Since 1917 with the passage of the Smith-Hughes Act, federal and state legislation have provided leadership for the implementation and improvement of educational programs that prepare youth for careers and vocations, and advancing our economy and society.
Just as there are three domains of learning, the foundation of any successful CTE program is based on three inseparable, equal, and interdependent components: classroom instruction, work-based learning, and social-emotional learning/leadership.
Career and Technical Education (CTE) prepares students for high wage, high skill, and in demand jobs and careers. CTE integrates science, math, economics, and art graduation credit, while earning college credits and industry certifications. CTE students in Minnesota are significantly more likely to graduate from high school than their non-CTE peers.
CTE includes courses in agriculture, business and marketing, family and consumer sciences, health science, and trade and industry.
Students learn best by doing. A work-based learning (WBL) project is an extension of the classroom, where students develop specific technical and career knowledge that prepares them for their future.
A WBL experience is different than academic instruction and is often more relevant. WBL includes internships, entrepreneurship, research, service learning, apprenticeship, and school-based enterprises. Many schools offer WBL courses, historically known as On-the-Job Training (OJT) or Work Experience.

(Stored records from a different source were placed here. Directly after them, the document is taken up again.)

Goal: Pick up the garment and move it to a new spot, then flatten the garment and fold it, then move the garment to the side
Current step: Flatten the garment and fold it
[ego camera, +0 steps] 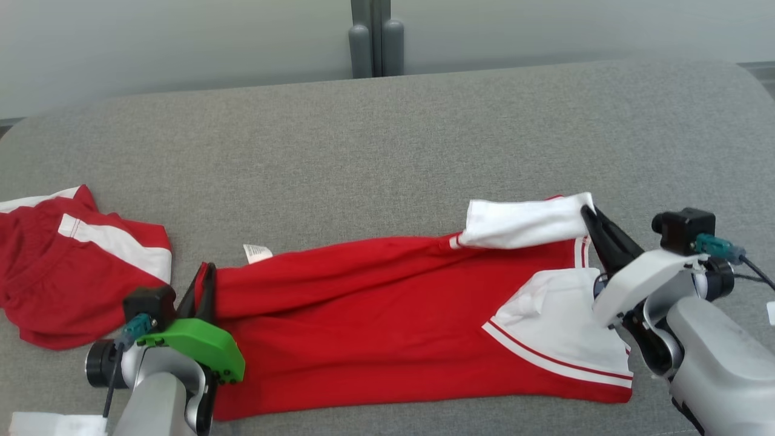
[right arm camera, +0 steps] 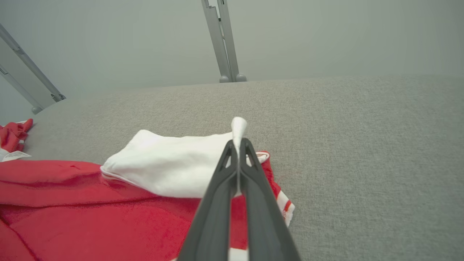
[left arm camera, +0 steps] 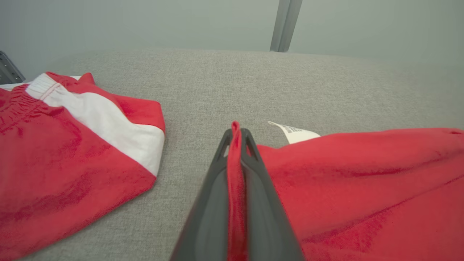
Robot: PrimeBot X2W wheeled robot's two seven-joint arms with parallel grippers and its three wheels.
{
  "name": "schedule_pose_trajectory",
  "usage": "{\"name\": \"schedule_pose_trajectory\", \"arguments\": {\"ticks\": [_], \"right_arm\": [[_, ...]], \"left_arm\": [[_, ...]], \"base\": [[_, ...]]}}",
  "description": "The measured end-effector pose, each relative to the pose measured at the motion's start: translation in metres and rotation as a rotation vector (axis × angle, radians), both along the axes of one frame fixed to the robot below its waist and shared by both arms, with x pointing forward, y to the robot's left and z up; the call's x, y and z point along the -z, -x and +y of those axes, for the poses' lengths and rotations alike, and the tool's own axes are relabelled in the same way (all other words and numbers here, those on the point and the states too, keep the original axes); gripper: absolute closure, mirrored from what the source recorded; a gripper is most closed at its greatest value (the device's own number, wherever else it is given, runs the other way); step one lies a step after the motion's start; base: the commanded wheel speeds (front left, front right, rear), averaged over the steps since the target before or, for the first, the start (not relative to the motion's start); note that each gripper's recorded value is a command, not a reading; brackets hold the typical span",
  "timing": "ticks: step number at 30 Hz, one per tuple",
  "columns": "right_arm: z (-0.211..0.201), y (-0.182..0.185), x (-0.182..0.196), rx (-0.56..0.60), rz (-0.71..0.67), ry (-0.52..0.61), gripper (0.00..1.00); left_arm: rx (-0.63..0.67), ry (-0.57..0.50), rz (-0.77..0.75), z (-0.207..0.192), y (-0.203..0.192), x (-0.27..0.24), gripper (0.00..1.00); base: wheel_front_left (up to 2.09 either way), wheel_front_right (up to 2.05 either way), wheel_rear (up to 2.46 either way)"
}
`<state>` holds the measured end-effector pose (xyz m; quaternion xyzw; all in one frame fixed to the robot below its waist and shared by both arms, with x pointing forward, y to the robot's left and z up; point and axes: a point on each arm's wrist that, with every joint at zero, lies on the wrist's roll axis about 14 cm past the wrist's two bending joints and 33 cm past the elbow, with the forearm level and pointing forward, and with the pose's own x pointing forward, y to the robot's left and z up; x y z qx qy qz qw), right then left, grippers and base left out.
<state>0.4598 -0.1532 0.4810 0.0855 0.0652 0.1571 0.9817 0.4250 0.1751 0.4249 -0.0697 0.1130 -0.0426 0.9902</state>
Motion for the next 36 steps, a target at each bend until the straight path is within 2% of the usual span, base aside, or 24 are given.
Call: {"name": "schedule_pose_trajectory", "arguments": {"ticks": [8,18,19,20,21,22,23,24,31,36], "right_arm": [[-0.01,0.037,0.017,0.05,0.045,-0.048,1.0],[-0.018,0.065,0.035,0.081,0.092,-0.064,1.0],[-0.017,0.069,0.041,0.077,0.109,-0.059,1.0],[-0.016,0.074,0.048,0.071,0.133,-0.051,1.0],[-0.014,0.078,0.054,0.066,0.152,-0.047,1.0],[-0.013,0.081,0.058,0.067,0.166,-0.054,0.58],[-0.013,0.083,0.061,0.068,0.177,-0.062,0.07],[-0.013,0.083,0.061,0.073,0.181,-0.069,0.0],[-0.043,0.072,0.036,0.164,0.09,-0.088,0.0],[-0.032,0.074,0.029,0.152,0.049,-0.077,0.0]], "left_arm": [[-0.002,0.009,0.038,-0.002,0.028,0.013,1.0],[-0.012,0.011,0.078,-0.002,0.04,0.027,1.0],[-0.016,0.013,0.089,-0.001,0.042,0.031,0.9],[-0.02,0.015,0.096,-0.001,0.043,0.033,0.67],[-0.027,0.016,0.101,0.0,0.044,0.034,0.04],[-0.037,0.015,0.106,0.001,0.045,0.036,0.0],[-0.053,0.012,0.111,0.005,0.047,0.037,0.0],[-0.072,0.008,0.116,0.008,0.05,0.039,0.0],[-0.161,-0.022,0.099,0.029,0.063,0.037,0.0],[-0.181,-0.02,0.096,0.033,0.075,0.037,0.0]], "base": [[0.0,0.0,0.0],[0.0,0.0,0.0],[0.0,0.0,0.0],[0.0,0.0,0.0],[0.0,0.0,0.0],[0.0,0.0,0.0],[0.0,0.0,0.0],[0.0,0.0,0.0],[0.0,0.0,0.0],[0.0,0.0,0.0]]}}
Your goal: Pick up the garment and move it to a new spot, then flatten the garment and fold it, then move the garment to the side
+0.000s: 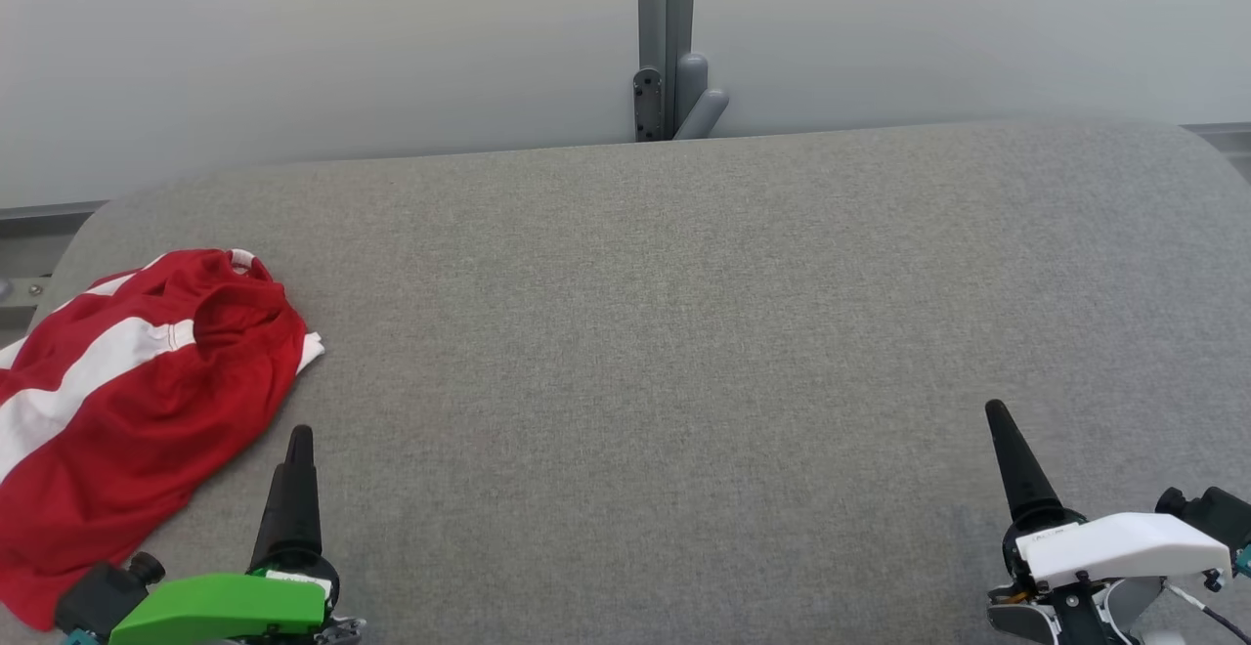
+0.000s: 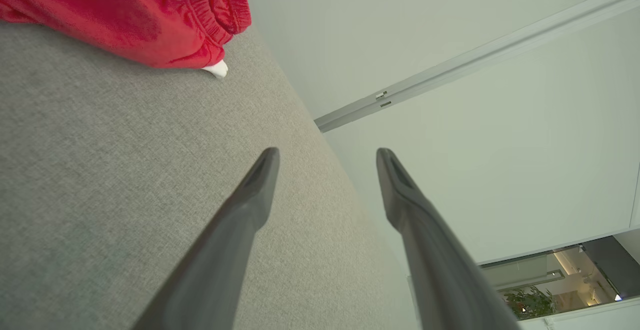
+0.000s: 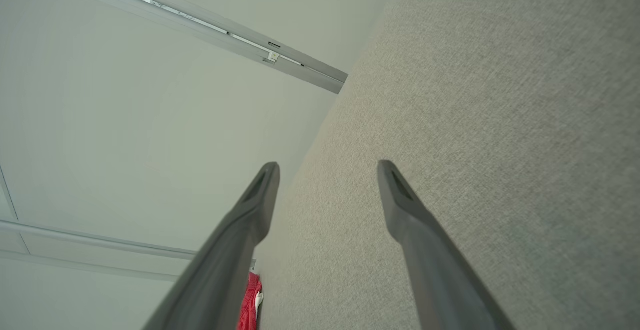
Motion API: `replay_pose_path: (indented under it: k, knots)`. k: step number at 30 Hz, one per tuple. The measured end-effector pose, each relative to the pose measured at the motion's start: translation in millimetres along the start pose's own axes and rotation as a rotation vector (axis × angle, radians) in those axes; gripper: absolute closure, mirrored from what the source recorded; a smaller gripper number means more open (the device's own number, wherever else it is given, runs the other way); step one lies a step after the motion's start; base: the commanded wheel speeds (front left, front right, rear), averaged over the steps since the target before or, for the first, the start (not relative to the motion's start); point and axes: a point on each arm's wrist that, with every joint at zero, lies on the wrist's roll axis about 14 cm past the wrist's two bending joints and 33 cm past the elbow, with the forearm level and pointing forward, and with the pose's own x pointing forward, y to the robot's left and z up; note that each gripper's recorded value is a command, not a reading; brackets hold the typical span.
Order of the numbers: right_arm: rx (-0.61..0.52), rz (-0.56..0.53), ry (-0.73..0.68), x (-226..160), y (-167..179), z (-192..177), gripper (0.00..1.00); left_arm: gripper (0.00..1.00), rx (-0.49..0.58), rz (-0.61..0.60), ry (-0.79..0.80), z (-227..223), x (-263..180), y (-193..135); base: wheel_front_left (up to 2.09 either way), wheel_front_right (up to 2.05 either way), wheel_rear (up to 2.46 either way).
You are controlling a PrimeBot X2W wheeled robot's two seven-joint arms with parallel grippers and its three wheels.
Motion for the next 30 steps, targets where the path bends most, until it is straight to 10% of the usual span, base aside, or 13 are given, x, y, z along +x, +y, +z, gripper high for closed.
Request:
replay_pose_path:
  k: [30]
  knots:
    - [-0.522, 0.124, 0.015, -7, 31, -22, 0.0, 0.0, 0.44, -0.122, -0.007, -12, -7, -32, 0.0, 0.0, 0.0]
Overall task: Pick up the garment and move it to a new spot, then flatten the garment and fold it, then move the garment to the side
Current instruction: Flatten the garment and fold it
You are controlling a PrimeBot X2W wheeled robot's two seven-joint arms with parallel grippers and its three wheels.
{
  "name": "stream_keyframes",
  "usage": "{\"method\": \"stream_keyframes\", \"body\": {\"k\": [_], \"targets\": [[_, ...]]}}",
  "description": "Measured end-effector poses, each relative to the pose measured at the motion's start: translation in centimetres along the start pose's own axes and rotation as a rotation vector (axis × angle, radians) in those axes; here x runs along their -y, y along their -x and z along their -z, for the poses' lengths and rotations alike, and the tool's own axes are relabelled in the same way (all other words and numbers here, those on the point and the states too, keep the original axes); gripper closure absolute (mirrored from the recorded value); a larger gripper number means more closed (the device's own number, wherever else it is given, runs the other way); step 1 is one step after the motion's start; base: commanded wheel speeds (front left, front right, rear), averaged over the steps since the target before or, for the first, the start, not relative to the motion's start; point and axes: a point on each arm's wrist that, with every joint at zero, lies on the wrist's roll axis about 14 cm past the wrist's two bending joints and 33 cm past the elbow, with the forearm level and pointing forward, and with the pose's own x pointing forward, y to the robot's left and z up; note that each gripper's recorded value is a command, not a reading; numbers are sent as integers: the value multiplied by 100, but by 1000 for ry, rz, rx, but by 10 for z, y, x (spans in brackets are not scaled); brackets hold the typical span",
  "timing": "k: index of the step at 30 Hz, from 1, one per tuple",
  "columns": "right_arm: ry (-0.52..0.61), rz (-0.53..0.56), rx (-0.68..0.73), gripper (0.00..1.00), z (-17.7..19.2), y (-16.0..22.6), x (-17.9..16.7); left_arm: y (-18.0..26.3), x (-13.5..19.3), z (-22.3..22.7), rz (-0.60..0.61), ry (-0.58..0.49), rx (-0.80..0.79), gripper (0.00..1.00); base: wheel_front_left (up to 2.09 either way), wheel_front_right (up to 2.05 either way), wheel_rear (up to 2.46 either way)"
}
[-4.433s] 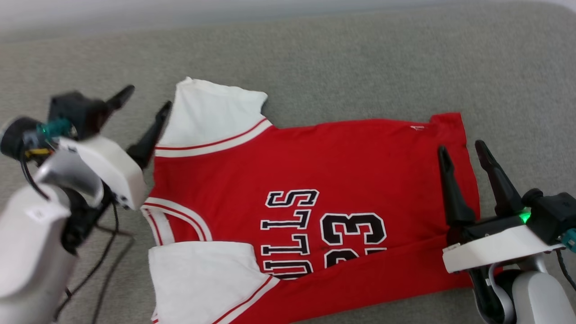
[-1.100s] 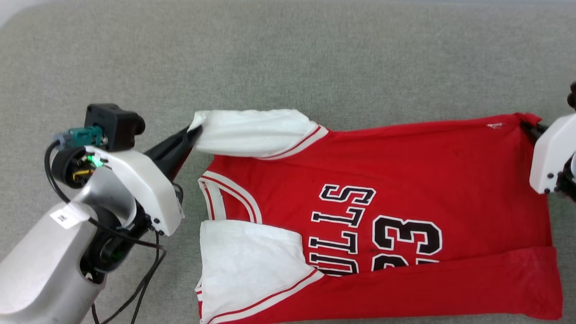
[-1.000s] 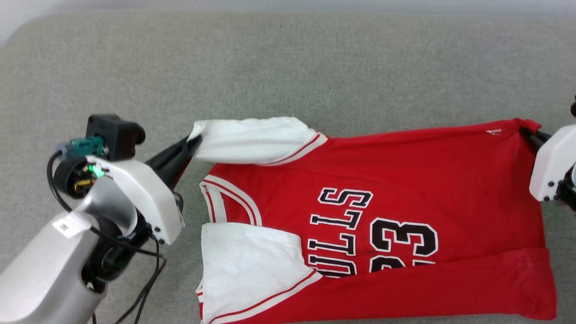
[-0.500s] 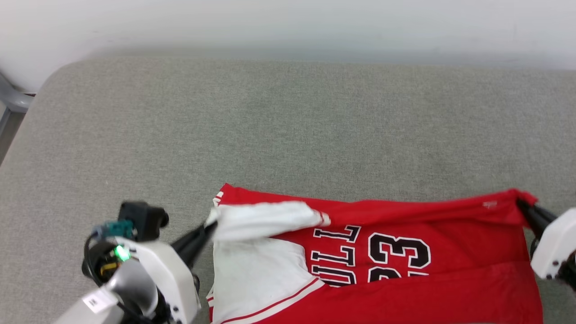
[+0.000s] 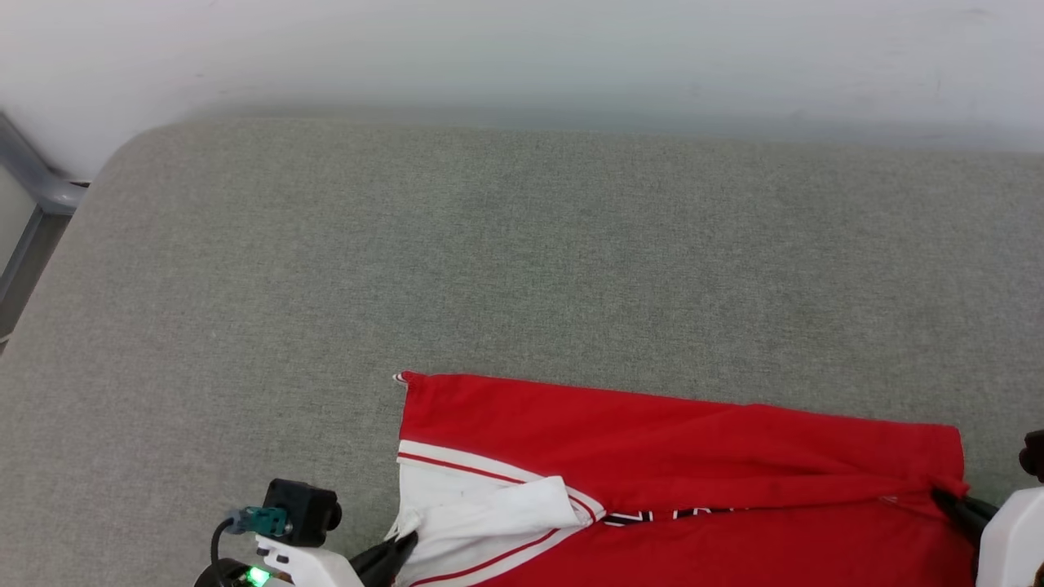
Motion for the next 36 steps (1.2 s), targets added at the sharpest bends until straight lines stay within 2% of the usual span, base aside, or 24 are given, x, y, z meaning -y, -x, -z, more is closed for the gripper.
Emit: {"method": "stream_keyframes", "body": {"k": [2,3,4,5,10,16,26,29,33,36], "targets": [[23,0,-22,100,6,-1,1,-2,1,6,8,11,-12,100,0,0,0],[30,-1,-40,100,11,-1,1,-2,0,8,6,13,-14,73,0,0,0],[31,-1,-50,59,15,-1,1,-3,-3,9,-3,6,-16,8,0,0,0],[27,1,-56,0,17,-2,2,-4,-5,9,-8,-7,-17,0,0,0,0],[51,-4,-53,0,17,0,2,-6,-8,14,-15,-15,-27,0,0,0,0],[65,-37,-5,0,1,12,-8,1,-10,-9,-35,-29,79,0,0,0,0],[6,-38,119,0,-46,41,-14,33,-7,-108,-93,-108,540,0,0,0,0],[-35,0,102,0,-44,43,-8,41,-7,-125,-117,-116,653,0,0,0,0],[-97,67,57,0,-31,39,2,46,-17,-135,-188,-166,719,0,0,0,0],[-133,117,11,0,-19,34,8,50,-19,-147,-210,-126,787,0,0,0,0]]}}
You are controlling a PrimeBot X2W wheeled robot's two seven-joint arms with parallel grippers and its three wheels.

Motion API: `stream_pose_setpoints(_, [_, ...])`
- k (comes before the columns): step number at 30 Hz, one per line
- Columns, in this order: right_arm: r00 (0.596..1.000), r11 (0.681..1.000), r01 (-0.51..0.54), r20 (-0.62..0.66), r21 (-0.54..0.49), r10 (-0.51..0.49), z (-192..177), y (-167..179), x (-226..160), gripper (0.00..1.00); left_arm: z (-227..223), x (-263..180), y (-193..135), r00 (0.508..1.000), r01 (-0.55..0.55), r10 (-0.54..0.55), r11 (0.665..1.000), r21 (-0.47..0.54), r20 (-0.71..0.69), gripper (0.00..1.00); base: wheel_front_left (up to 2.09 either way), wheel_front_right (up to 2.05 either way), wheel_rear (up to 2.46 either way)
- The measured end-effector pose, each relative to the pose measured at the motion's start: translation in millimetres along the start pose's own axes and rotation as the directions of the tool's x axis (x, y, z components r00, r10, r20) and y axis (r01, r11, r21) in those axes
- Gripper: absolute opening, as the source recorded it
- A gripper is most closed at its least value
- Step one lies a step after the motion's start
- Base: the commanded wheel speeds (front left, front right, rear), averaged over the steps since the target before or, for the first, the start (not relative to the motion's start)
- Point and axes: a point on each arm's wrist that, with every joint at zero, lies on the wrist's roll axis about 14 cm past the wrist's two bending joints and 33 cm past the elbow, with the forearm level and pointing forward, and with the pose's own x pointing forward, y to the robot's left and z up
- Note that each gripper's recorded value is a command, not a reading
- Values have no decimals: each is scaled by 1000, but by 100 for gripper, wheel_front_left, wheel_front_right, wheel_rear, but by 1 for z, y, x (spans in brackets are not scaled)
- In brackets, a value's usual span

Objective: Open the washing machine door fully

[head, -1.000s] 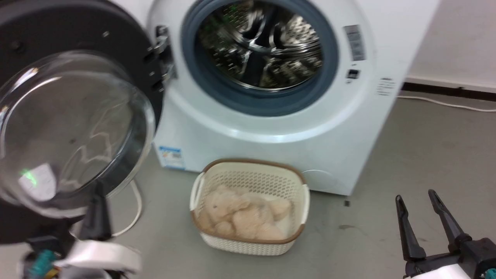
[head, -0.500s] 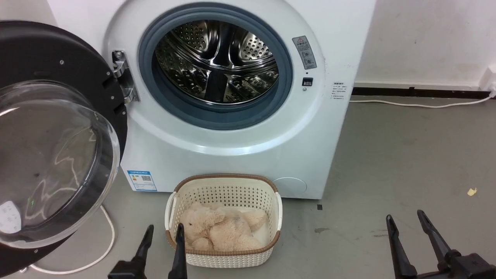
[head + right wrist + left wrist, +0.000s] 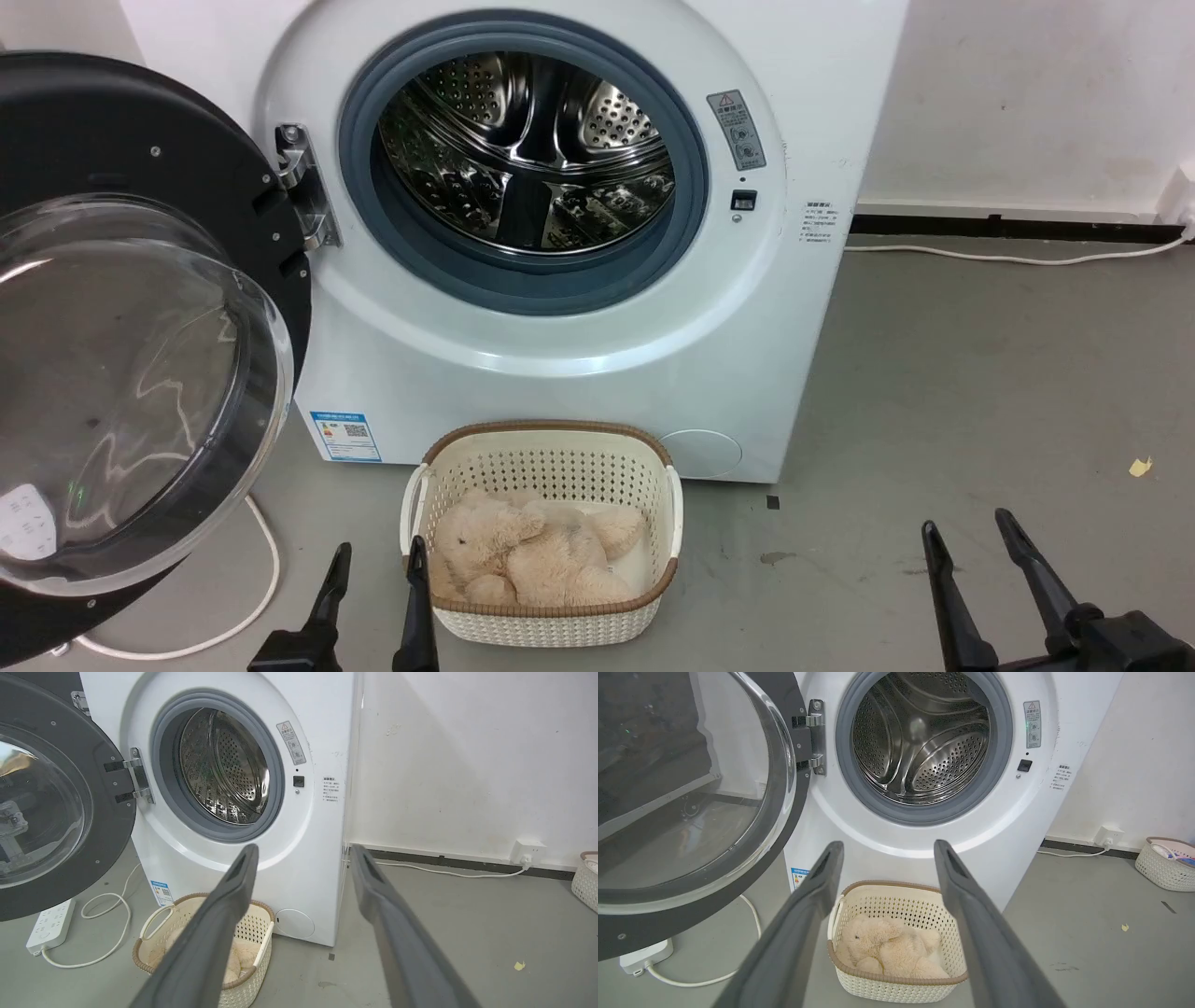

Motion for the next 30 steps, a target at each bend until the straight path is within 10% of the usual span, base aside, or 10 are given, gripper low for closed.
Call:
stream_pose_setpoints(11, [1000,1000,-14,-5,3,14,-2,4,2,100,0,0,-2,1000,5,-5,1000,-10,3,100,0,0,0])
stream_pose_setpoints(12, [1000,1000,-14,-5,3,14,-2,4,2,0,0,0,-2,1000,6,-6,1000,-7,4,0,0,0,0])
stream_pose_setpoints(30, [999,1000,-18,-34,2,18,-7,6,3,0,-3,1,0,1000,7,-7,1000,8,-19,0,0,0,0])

Relationships & Social Skills
Leadership is a skill and it can be taught. In CTE students learn and practice leadership and social-emotional learning in programs called CTE Student Organizations (CTSO).
CTSOs are not clubs. They are an intracurricular (i.e., within the curriculum) and integral (i.e., necessary, essential) part of the program. CTSOs develop relationship and career skills through leadership conferences and conventions, career development competitions, service, and more.
Minnesota Career and Technical Education (CTE) organizes the 16 federally defined career clusters, each composed of several career pathways, into six career fields.
It is important to note that there is overlap between many of the licenses and career fields, depending on the skill being taught and the context of the career. For example: graphic design careers exist in both business and marketing, as well as trade and industry fields; hospitality is in both business as well as family and consumer science; veterinary medicine is both an agricultural career and a health science career; welding exists in both industrial and agricultural fields. A license can often teach content in more than one career field, and skills and specific courses are found within several licenses depending upon the career application.
Generally, these six career fields found on Minnesota’s Career Wheel align with five licensure fields that comprise Minnesota’s CTE licenses (the arts, communications, and information technology career field is split between business and trades). The agriculture, business, and family and consumer sciences licenses are broad-based licenses including all pathways within their licensure and career fields, while the trade and industry field is divided into four career-specific licenses, and health science education has just one license. Each of the career-specific licenses are generally connected to a pathway or cluster of pathways found within the larger career fields.